WHAT IS REQUIRED
Give the count of lines in the data that include "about", with no other words.

Dataset records
<<<<

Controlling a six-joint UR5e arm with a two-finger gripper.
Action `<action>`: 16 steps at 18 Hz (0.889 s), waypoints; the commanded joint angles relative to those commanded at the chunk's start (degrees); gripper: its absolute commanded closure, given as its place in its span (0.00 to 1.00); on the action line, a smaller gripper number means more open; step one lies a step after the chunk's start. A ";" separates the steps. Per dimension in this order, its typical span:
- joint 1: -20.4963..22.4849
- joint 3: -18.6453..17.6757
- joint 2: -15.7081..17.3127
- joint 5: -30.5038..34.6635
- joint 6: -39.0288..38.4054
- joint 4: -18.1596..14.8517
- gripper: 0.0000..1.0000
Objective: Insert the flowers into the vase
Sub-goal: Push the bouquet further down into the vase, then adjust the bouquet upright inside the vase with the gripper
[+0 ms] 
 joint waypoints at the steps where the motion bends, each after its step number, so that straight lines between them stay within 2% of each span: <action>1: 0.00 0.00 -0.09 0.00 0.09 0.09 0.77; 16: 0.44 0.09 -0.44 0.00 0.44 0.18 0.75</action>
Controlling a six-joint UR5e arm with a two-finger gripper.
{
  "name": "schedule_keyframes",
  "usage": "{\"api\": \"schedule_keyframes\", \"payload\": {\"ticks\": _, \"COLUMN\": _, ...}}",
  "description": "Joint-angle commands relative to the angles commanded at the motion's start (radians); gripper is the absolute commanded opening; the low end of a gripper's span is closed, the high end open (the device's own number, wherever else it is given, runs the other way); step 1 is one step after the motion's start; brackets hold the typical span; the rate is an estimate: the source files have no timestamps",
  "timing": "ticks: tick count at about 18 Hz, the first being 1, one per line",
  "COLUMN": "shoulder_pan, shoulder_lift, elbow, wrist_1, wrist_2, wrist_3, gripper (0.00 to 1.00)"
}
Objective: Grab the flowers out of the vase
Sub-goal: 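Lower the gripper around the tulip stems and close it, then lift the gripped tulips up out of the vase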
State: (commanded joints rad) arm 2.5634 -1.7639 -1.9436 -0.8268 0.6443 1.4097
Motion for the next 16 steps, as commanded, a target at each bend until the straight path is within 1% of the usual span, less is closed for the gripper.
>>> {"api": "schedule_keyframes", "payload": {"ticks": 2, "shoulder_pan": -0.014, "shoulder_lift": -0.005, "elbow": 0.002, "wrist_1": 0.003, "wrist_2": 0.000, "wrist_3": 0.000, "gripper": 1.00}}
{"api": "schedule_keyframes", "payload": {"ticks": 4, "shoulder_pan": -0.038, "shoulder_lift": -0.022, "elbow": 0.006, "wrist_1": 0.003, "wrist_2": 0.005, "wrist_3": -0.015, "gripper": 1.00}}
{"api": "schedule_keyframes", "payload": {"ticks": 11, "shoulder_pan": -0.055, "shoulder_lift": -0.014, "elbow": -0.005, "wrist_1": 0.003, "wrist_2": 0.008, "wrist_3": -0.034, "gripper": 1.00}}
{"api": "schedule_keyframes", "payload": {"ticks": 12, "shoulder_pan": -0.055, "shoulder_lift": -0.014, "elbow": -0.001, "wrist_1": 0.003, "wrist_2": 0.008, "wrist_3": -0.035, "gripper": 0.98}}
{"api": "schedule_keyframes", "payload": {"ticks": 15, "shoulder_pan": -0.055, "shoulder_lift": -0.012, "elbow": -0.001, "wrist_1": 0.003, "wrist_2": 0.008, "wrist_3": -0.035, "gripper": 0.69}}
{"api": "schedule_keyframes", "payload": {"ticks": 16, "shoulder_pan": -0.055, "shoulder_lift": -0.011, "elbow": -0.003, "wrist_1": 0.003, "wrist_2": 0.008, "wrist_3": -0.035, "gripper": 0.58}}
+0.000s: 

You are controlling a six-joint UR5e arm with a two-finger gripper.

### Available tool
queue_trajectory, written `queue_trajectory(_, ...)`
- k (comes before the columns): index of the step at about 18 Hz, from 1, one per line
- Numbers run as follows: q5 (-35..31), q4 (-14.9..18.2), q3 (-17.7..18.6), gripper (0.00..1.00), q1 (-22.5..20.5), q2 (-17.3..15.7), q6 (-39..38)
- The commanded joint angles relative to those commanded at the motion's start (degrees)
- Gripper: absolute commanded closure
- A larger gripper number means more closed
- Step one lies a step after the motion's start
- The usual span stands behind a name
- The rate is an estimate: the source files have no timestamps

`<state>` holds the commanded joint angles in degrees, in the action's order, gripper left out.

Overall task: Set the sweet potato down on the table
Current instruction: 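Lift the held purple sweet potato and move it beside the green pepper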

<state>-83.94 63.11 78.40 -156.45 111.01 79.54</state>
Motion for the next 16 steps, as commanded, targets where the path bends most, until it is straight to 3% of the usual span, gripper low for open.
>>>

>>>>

TASK RESULT
2